The Roman author Vitruvius gives explicit instructions on the construction of dewatering devices, and describes three variants of the "tympanum" in Chapter X of De architectura. It is a large wheel fitted with boxes, which in the first design, encompass the whole diameter of the wheel. Holes are bored in the boxes to allow water into them, so that as a box dips into the water, it enters and is raised as the wheel turns. When it reaches to the top of the turn, the water runs out into a channel. He then describes a second variant where the boxes are only fitted to the ends of the wheel, so that although the volume of water carried is much smaller, it is carried to a greater height.
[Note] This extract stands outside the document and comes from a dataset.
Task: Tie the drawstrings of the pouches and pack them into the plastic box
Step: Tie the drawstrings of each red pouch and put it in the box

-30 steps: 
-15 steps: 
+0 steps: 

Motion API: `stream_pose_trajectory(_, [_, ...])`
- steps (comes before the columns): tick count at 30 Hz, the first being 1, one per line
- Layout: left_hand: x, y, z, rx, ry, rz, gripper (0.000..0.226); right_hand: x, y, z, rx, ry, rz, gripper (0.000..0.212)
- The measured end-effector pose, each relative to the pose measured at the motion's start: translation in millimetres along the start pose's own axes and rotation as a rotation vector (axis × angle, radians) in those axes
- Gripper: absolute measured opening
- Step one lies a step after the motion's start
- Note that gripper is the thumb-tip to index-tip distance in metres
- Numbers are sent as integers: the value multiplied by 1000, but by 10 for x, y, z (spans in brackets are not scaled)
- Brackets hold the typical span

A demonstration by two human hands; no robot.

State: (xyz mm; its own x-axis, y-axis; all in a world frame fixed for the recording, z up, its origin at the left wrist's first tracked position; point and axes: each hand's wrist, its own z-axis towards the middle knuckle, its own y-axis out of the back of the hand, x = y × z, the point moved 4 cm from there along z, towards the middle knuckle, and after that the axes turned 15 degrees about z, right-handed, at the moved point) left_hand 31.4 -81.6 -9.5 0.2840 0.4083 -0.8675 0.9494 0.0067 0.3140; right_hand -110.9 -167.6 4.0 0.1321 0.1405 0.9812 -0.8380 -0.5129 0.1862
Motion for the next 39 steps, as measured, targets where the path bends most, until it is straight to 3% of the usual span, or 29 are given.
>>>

The final variant is an endless chains of buckets, and much greater lifts can be achieved, although greater effort is needed.

==Pliny the Elder==
Pliny the Elder is probably referring to such devices in a discussion of silver/lead mines in his Naturalis Historia. Spain produced the most silver in his time, many of the silver mines having been started by Hannibal. One of the largest had galleries running for between one and two miles into the mountain, "water-men" (in Latin "aquatini") draining the mine, and they

stood night and day in shifts measured by lamps, bailing out water and making a stream.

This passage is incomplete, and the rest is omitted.